Task
Which of the lines below include the word "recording"? Pull each one out.

Raw data
Start of Block
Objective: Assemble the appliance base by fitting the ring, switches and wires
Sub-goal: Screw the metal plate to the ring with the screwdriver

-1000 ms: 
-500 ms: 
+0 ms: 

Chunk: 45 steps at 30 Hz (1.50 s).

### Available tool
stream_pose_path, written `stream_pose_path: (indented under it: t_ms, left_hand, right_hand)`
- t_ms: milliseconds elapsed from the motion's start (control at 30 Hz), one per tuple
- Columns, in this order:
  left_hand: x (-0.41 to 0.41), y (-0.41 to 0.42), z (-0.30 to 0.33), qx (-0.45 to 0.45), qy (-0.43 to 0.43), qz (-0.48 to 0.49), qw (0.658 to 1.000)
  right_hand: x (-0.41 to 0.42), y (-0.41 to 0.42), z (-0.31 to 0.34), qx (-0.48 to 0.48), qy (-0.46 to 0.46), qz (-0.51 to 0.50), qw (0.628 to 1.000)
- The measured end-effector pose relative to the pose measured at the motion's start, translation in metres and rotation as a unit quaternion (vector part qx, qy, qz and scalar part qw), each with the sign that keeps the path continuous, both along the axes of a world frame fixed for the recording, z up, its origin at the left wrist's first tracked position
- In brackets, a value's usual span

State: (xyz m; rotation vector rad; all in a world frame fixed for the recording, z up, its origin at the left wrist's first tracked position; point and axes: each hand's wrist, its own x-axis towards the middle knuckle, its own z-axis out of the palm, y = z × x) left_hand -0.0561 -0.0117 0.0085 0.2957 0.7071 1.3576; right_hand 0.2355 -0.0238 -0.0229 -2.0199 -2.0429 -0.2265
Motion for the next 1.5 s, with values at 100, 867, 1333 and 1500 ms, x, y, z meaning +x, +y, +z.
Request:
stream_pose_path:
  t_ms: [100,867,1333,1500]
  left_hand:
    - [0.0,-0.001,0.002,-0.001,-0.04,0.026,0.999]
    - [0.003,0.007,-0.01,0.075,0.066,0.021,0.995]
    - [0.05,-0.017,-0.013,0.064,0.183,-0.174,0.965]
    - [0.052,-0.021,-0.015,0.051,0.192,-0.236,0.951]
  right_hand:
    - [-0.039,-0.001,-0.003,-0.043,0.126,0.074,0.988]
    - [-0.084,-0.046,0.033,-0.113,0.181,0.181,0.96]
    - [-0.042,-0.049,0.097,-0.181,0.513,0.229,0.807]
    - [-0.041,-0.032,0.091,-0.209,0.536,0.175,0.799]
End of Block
Written reply
- The measured end-effector pose relative to the pose measured at the motion's start, translation in metres and rotation as a unit quaternion (vector part qx, qy, qz and scalar part qw), each with the sign that keeps the path continuous, both along the axes of a world frame fixed for the recording, z up, its origin at the left wrist's first tracked position
State: (xyz m; rotation vector rad; all in a world frame fixed for the recording, z up, its origin at the left wrist's first tracked position; point and axes: each hand's wrist, its own x-axis towards the middle knuckle, its own z-axis out of the palm, y = z × x) left_hand -0.0561 -0.0117 0.0085 0.2957 0.7071 1.3576; right_hand 0.2355 -0.0238 -0.0229 -2.0199 -2.0429 -0.2265

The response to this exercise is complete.